Management of isolated retroperitoneal Castelman's disease: A case report.

INTRODUCTION: Castleman's disease (CD) is a rare disorder characterized by benign angio follicular lymphoid hyperplasia, with gentle behavior. Its etiology and prevalence are unclear. It is usually found in the mediastinal area and it is rare to see this tumor in the retroperitoneum. PRESENTATION OF CASE: A 53 year old male with a retroperitoneal hypervascular calcified mass densely adherent to the psoas muscle that was accidentally encountered on a CT scan. Provisional diagnosis of retroperitoneal liposarcoma was made and the patient underwent an exploratory laparotomy. The histologic examination of the surgically resected specimen disclosed « a hyaline type of Castleman's disease ». DISCUSSION: Castleman's disease, is a rare heterogenous group of lymphoproliferative disorders that arises mostly in the mediastinum. The retroperitoneal localization is very rare. Clinically, CD can be subdivided into a localized form (unicentric disease) and a generalized form (multicentric disease) according to the number of lymph nodes involved. A careful histological and immunohistochemical examination of the tumor tissue after surgery is the only way for tumor diagnosis.
CONCLUSION: Castelman's disease is a rare entity that has often benign and non invasive behavior, but remains a diagnostic challenge. There is no reliable diagnostic method and its definitive diagnosis is based on histopathology report. For treating the unicentric variant, radical surgical resection is considered to be the gold standard.

Introduction

Castleman’s disease (CD) is a rare disorder characterized by benign angio follicular lymphoid hyperplasia first described by Castleman et al. in 1956 [1]. Because of the rarity of this disease, epidemiological data are not available. The etiology of CD is still poorly understood, and is sometimes associated with human immuno-deficiency virus (HIV) and human herpes virus 8 (HHV-8) [2].

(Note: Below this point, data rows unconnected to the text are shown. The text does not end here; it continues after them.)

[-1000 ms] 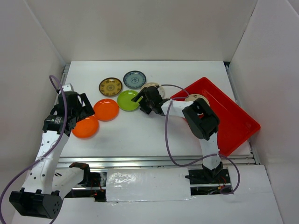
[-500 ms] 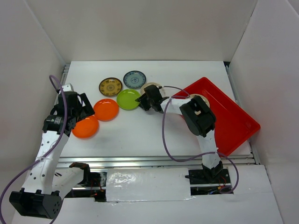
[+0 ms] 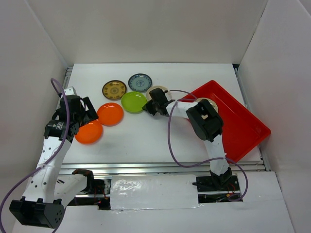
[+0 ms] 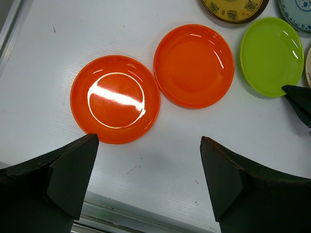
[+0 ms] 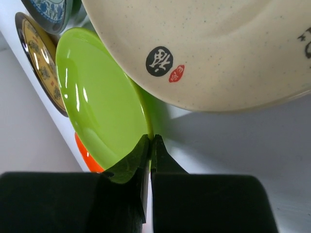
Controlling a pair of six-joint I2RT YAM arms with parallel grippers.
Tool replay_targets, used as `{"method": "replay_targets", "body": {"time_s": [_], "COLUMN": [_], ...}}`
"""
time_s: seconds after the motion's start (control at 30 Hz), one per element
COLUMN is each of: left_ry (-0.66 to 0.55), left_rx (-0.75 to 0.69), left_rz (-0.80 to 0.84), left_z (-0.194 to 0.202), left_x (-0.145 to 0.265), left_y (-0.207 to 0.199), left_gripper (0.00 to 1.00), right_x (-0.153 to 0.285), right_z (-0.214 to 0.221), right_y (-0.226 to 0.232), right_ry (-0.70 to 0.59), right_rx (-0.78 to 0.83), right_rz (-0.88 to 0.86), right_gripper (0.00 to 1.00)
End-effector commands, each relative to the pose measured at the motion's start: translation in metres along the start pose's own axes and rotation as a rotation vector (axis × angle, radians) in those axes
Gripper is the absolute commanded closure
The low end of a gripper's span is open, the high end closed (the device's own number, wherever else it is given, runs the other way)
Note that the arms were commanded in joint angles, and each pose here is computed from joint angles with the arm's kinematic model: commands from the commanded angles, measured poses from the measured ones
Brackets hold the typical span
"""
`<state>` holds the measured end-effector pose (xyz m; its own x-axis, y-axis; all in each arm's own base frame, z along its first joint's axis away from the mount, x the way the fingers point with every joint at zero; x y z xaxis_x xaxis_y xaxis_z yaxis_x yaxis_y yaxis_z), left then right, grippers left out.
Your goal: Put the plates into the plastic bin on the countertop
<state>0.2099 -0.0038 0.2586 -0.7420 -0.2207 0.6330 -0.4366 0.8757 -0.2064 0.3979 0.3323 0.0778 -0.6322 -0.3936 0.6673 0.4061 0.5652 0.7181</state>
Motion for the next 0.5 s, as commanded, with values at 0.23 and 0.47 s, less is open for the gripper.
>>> {"method": "replay_targets", "body": {"time_s": [0.23,0.47], "left_ry": [-0.043,-0.043], "left_rx": [0.008,0.006], "left_rz": [0.042,0.048], "left_z": [-0.010,-0.010], "left_x": [0.007,0.008], "left_y": [-0.005,-0.005], "left_gripper": [0.01,0.01], "right_x": [0.092,0.174], "right_z": [-0.015,-0.101], "right_y": [0.059,0.065], "right_ry": [-0.048,-0.144], "right_rx": [0.089,0.193], "right_rz": [-0.287,-0.373], "right_gripper": [1.00,1.00]}}
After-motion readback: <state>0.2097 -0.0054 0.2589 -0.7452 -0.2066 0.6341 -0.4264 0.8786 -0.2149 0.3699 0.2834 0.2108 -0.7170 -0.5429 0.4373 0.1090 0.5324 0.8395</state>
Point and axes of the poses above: each gripper's point midway between its finger pads, its own x axis back along the fingers, its own y axis along the line the jaws close on, z = x × y, the point moved 7 cm from there along x, back along the fingers, and after that the axes turned 3 degrees about x, right-handed, at the moved point
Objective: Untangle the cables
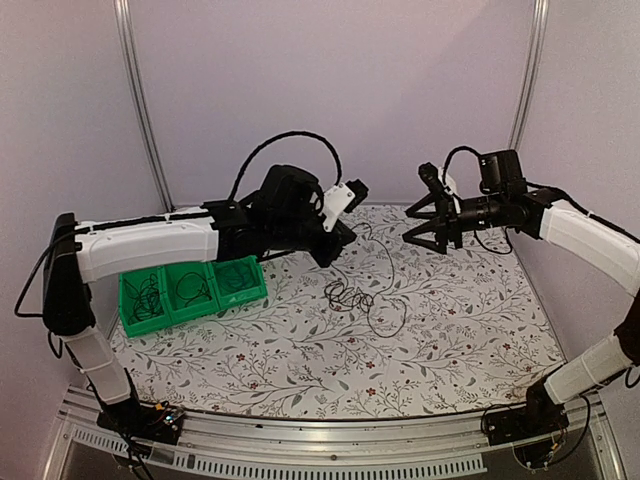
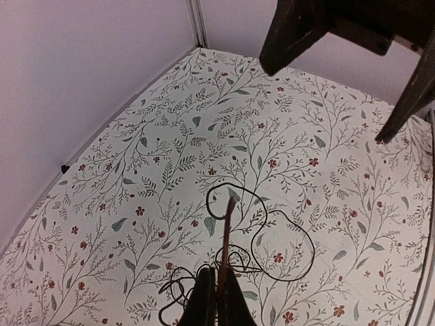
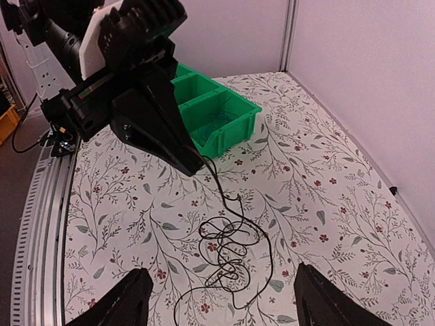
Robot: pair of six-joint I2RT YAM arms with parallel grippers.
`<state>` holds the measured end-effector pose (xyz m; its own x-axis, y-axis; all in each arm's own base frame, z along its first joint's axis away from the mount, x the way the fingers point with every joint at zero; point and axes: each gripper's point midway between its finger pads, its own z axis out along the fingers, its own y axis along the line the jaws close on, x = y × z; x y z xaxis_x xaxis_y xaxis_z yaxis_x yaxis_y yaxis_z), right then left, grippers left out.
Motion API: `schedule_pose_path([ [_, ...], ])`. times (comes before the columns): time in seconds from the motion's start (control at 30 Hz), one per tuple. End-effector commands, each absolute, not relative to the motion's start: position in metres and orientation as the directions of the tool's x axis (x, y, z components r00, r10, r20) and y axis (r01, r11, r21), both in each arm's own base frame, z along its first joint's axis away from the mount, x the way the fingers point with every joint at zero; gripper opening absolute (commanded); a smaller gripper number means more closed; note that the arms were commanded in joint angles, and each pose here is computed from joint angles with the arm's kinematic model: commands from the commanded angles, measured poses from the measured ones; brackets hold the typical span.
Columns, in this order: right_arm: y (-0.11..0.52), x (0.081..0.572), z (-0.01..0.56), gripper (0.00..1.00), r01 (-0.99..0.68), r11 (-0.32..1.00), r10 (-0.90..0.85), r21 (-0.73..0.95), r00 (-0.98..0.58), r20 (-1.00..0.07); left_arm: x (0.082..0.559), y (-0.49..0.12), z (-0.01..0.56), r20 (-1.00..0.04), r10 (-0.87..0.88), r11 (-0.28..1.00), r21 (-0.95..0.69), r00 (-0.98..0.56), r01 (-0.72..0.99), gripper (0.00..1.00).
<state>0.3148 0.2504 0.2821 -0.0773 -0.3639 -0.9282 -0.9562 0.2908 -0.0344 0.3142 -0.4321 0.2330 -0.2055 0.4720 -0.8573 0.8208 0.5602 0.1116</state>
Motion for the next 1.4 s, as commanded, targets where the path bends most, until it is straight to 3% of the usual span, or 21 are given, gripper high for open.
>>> schedule_pose_path([
  [0.0, 0.291, 0.299, 0.294, 0.76, -0.984, 0.160, -0.337, -0.083, 0.024, -0.941, 0.298, -0.440, 0.295, -0.932, 0.358, 0.526, 0.148, -0.060, 0.837, 0.00],
  [0.17, 0.316, 0.311, 0.295, 0.73, -0.987, 0.153, -0.316, -0.055, 0.004, -0.949, 0.292, -0.441, 0.305, -0.941, 0.338, 0.506, 0.162, -0.022, 0.847, 0.00],
  [0.57, 0.336, 0.315, 0.309, 0.42, -0.994, 0.112, -0.274, -0.012, -0.020, -0.961, 0.289, -0.445, 0.302, -0.942, 0.336, 0.483, 0.174, 0.002, 0.858, 0.00],
  [0.63, 0.339, 0.311, 0.309, 0.35, -0.995, 0.096, -0.279, -0.013, -0.014, -0.960, 0.290, -0.446, 0.301, -0.941, 0.338, 0.483, 0.179, 0.006, 0.857, 0.00],
  [0.77, 0.338, 0.310, 0.312, 0.02, -0.994, 0.106, -0.285, -0.015, -0.016, -0.958, 0.291, -0.446, 0.294, -0.939, 0.343, 0.487, 0.179, 0.002, 0.855, 0.00],
  [0.8, 0.337, 0.310, 0.315, 0.00, -0.994, 0.109, -0.285, -0.019, -0.013, -0.958, 0.291, -0.445, 0.288, -0.936, 0.351, 0.489, 0.176, -0.008, 0.854, 0.00],
  [0.83, 0.336, 0.309, 0.319, 0.00, -0.994, 0.107, -0.282, -0.024, -0.007, -0.959, 0.293, -0.446, 0.289, -0.942, 0.335, 0.494, 0.172, -0.004, 0.852, 0.04],
  [0.93, 0.334, 0.302, 0.340, 0.00, -0.994, 0.103, -0.262, -0.037, 0.009, -0.965, 0.306, -0.440, 0.280, -0.952, 0.305, 0.571, 0.168, -0.018, 0.804, 0.31],
  [1.0, 0.331, 0.297, 0.354, 0.00, -0.994, 0.102, -0.249, -0.047, 0.020, -0.968, 0.309, -0.440, 0.275, -0.962, 0.272, 0.584, 0.162, -0.004, 0.795, 0.38],
  [1.1, 0.328, 0.291, 0.369, 0.00, -0.994, 0.099, -0.245, -0.050, 0.024, -0.969, 0.320, -0.447, 0.267, -0.970, 0.245, 0.588, 0.146, -0.002, 0.796, 0.39],
  [1.37, 0.321, 0.287, 0.424, 0.00, -0.984, 0.141, -0.196, -0.105, 0.076, -0.978, 0.339, -0.456, 0.248, -0.979, 0.201, 0.579, 0.093, -0.031, 0.810, 0.26],
])
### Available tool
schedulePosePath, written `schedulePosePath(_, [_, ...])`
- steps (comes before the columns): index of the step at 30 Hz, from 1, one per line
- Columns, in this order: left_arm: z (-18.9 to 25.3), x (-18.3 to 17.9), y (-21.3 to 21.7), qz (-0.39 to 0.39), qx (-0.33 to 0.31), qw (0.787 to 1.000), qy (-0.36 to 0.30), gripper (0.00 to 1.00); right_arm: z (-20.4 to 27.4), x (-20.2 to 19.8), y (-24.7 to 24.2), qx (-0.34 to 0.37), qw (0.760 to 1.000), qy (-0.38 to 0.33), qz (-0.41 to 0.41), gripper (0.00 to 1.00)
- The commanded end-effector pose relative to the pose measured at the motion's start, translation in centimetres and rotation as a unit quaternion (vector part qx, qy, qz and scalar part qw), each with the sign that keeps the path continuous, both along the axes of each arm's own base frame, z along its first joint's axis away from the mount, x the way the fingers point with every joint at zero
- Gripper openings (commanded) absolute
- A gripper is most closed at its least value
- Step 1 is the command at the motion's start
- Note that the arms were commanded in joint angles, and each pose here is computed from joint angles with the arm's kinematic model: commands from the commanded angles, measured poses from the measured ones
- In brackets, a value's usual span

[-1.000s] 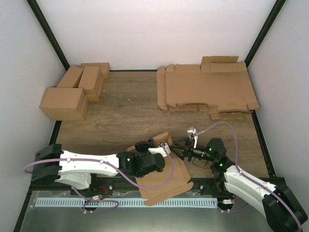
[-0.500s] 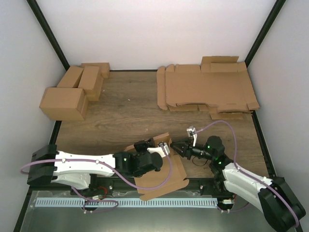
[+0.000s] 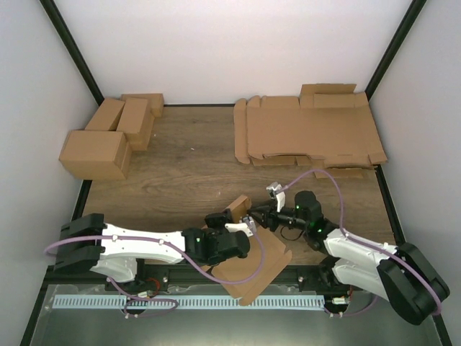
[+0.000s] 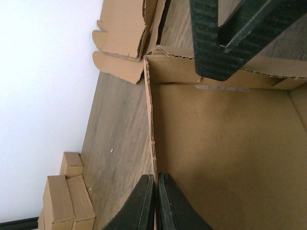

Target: Fold the paper box

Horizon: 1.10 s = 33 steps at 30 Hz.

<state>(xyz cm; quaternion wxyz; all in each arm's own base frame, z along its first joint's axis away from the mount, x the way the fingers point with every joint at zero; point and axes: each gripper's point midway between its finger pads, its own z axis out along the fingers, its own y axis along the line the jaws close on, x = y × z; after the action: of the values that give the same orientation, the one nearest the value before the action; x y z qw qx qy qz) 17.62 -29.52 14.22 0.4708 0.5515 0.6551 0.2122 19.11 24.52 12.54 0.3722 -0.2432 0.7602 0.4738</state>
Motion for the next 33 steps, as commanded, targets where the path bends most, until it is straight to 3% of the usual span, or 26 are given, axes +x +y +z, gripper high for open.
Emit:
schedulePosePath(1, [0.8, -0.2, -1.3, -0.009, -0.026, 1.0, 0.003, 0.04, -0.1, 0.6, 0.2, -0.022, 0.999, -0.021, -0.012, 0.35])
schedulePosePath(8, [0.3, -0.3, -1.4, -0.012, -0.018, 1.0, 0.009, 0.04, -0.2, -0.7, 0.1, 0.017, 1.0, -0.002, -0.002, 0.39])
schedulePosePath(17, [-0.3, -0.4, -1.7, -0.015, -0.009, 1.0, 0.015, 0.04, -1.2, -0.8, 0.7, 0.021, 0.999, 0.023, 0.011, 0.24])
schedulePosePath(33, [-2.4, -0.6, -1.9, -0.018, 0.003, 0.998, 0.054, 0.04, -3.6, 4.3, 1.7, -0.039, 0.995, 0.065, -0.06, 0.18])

The most common location of CD is mediastinum (70%) but the involvement of extrathoracic sites like neck, axilla and pelvis have also been reported. CD in the retroperitoneum is especially unusual, accounting for only 7% of all reported cases (400 patients so far) [3]. Castleman’s disease has been classified as unicentric (localized) form and multicentric (systemic) form based on clinical and radiological findings [4]. Histopathologically, the disease is divided into the hyaline vascular, plasma cell or mixed cell type [5]. Diagnosis can be suggested by preoperative morphologic imaging (ultrasonography with Doppler, computed tomography scan, magnetic resonance imaging and angiography) but definitive diagnosis can only be obtained with surgical pathology [6]. Optimal therapy for unicentric disease is surgical resection and is curative if lesion is completely resected. Multicentric disease is primarily treated with systemic therapies.

We herein present a rare case of unifocal retroperitoneal mass proved to be Castleman’s disease.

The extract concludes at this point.